Capacity planning and control entails the research techniques for addressing the issue of scheduling business applications, planning the allocation of resources, controlling inventory through routing or queuing and having the problem solving techniques in place for various departments.
The planning and controlling approaches include optimization techniques. The function in this approach is diminishing or maximization of business elements to meet the least expenditure objectives within a constrained operating environment.
A big problem is broken down to ease complexity and thus speeding up computation. A problem can decompose to allow efficiency in and ability to handle the uncertainties adequately. Secondly, dynamic approach allows the business owner or analyst to make decisions sequentially in a multi-stage pattern. A problem is recursively related to solutions come up with most effective results or conclusion.
A complex problem can be decomposed to various sub-problems and the solution to one problem create a sequentially dependent framework such that the solution of a sub-problem emerges from the preceding solution meaning that the whole problem is one, broken into various parts but the preceding resolutions are independent of each other. The other approach entails sensitivity analysis.
The management have to analyze hypothetically, logically or substantially, the most important functions of the firm. This must be the key element of the business that triggers major changes in the business performance and examines the most important factors for the revolution.

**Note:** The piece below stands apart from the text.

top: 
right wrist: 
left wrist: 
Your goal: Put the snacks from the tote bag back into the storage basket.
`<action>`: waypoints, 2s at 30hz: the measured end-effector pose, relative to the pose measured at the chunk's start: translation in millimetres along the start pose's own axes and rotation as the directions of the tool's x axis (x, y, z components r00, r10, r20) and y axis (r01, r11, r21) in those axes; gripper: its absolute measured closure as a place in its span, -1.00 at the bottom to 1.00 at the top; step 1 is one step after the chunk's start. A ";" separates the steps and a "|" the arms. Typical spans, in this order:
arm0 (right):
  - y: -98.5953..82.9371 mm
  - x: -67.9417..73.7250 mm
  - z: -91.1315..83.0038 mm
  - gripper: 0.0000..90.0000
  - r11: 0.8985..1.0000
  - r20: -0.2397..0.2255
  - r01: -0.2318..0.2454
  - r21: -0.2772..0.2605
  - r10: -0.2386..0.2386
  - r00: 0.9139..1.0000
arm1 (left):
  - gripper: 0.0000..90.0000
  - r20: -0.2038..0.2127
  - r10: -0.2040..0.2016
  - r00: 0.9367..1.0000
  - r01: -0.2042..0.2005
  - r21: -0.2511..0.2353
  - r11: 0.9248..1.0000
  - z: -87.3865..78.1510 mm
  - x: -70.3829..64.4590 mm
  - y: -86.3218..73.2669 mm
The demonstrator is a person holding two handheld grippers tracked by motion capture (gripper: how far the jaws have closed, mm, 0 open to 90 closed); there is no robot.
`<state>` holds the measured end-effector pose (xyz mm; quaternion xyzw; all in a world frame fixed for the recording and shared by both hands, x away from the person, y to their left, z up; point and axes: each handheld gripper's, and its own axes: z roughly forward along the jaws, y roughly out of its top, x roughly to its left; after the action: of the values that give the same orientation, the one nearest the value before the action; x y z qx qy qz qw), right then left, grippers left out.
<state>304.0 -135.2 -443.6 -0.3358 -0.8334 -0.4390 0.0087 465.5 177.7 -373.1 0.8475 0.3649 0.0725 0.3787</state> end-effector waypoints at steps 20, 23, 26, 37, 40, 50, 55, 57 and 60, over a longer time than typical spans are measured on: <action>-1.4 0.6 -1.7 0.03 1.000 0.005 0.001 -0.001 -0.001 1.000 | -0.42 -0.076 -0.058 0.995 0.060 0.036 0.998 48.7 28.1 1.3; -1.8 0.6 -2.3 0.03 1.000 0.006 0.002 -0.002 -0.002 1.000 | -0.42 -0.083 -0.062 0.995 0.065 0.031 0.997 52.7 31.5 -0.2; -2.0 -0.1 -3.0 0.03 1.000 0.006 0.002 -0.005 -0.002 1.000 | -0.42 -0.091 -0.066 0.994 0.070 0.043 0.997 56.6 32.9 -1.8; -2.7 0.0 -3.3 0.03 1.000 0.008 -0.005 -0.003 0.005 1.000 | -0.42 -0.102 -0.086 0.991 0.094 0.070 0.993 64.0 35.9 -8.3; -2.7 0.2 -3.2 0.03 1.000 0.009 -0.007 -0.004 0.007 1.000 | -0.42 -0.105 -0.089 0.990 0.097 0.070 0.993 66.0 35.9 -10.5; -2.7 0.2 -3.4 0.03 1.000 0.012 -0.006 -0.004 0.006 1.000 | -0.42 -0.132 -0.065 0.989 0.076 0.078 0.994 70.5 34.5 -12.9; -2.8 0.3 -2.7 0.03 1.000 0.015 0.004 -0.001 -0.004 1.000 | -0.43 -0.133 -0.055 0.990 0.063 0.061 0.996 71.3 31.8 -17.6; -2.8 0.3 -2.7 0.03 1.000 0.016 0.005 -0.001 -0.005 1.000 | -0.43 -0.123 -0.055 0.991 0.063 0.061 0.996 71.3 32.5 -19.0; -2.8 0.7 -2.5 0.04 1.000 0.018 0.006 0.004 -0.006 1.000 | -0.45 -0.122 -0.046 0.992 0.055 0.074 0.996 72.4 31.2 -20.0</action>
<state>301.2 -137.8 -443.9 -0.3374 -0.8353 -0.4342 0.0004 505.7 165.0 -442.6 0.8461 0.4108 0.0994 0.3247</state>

The definition of this approach is a procedure of examining impacts over changes and their effects as outputs. (Dodds, 2008) One has to evaluate reasonable limits for change or the individual impact on other independent measures of business quality. This approach rarely features independent usage because it has the sole purpose of challenging other business points for optimal performance. Its main usage occurs after other approaches, to determine their viability or validity. Lastly is the probabilistic and risk analysis approach.
This represents a major departure from the main deterministic view. The analysis has a subjective basis on judgements made by the experts, business planners or analysts. The consideration entails correlations along with uncertainties to gauge cost and performance. Compared to deterministic or fixed-point approaches, the probabilistic approach offers additional information of chances and range sensitivity.
These approaches entail some common techniques and the business manager ought to base their decisions on the method to implement, by checking on the primary functionality of optimisation or delineation of the differences in the approaches. They can also support their decisions on simulation based on the systems dynamics, analysis of scenarios, sensitivity and the probability of a risk.
The last basis is upon decision analysis using various theoretic techniques. The main aim of these approaches is to analyse uncertainties in a business such as risks to develop comprehensive understanding on demands and create awareness within the business. Measuring capacity entails finding the distinction between the inputs or output measures of a business capacity.
The best approach therefore finds the real capacity that depends on the exact mix of activities to be undertaken. The effective capacity management is dependent on the disaggregate nature of the demand thus the reason for some adjustments to accommodate detailed planning.
Today integration of various approaches is in use with the aim of meeting the unique specification of a certain demand and at the same time integrates all of them to function as a single unit. Arguably, the best fitting approach to most business would be dynamic approach to solutions incorporated with sensitivity analysis.
References
Dodds, B. (2008). Pandemic Planning and Business Continuity. Web.